-- Brief --
Starting from the line that contains "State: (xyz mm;", reproduce each line exactly through the end of the material, and include no other lines.

*** Opening of Input data ***

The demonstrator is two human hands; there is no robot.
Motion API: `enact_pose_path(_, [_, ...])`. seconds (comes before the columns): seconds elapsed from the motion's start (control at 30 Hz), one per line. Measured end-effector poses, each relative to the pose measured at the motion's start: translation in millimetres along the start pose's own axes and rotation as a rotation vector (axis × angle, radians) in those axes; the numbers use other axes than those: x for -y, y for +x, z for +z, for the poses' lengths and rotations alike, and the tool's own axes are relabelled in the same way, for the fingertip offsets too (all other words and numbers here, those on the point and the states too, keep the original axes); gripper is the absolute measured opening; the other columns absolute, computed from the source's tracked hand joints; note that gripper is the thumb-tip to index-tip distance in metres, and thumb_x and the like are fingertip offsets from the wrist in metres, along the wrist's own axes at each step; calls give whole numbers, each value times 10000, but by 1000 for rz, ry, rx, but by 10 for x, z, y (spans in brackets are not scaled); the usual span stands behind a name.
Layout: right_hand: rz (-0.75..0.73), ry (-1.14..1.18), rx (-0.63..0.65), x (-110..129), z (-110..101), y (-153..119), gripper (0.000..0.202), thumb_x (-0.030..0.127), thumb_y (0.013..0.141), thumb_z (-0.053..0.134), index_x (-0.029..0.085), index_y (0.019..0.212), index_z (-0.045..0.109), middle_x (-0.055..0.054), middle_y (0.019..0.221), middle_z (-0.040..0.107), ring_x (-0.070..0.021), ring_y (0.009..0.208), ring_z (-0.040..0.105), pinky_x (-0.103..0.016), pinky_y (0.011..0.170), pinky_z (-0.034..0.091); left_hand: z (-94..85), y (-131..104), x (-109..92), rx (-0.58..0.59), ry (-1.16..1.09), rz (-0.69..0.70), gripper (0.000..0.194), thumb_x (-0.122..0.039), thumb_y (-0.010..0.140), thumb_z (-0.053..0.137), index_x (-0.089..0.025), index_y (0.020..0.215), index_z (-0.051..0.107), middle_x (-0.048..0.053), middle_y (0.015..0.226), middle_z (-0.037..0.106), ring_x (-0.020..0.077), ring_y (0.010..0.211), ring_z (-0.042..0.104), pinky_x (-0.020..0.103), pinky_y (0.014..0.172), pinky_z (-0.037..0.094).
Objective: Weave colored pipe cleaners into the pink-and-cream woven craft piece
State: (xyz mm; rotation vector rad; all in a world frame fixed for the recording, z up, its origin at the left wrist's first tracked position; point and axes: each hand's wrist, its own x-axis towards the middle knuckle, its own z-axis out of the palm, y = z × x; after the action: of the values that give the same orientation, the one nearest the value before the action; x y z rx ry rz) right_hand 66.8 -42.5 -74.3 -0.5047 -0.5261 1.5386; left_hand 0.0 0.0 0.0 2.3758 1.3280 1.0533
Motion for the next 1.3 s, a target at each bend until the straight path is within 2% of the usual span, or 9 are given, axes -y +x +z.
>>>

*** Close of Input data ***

-- Answer space --
State: (xyz mm; rotation vector rad; all in a world frame fixed for the recording, z up, its origin at the left wrist's first tracked position; point and axes: each hand's wrist, its own x-axis towards the middle knuckle, its own z-axis out of the palm, y = z × x; after the action: of the values that give the same orientation, the one nearest the value before the action; x y z rx ry rz) right_hand 66.8 -42.5 -74.3 -0.5047 -0.5261 1.5386; left_hand 0.0 0.0 0.0 2.3758 1.3280 1.0533
Motion for the next 1.3 s, a target at each bend until the straight path is within 2% of the usual span, or 9 are given, axes -y +x +z.
>>>

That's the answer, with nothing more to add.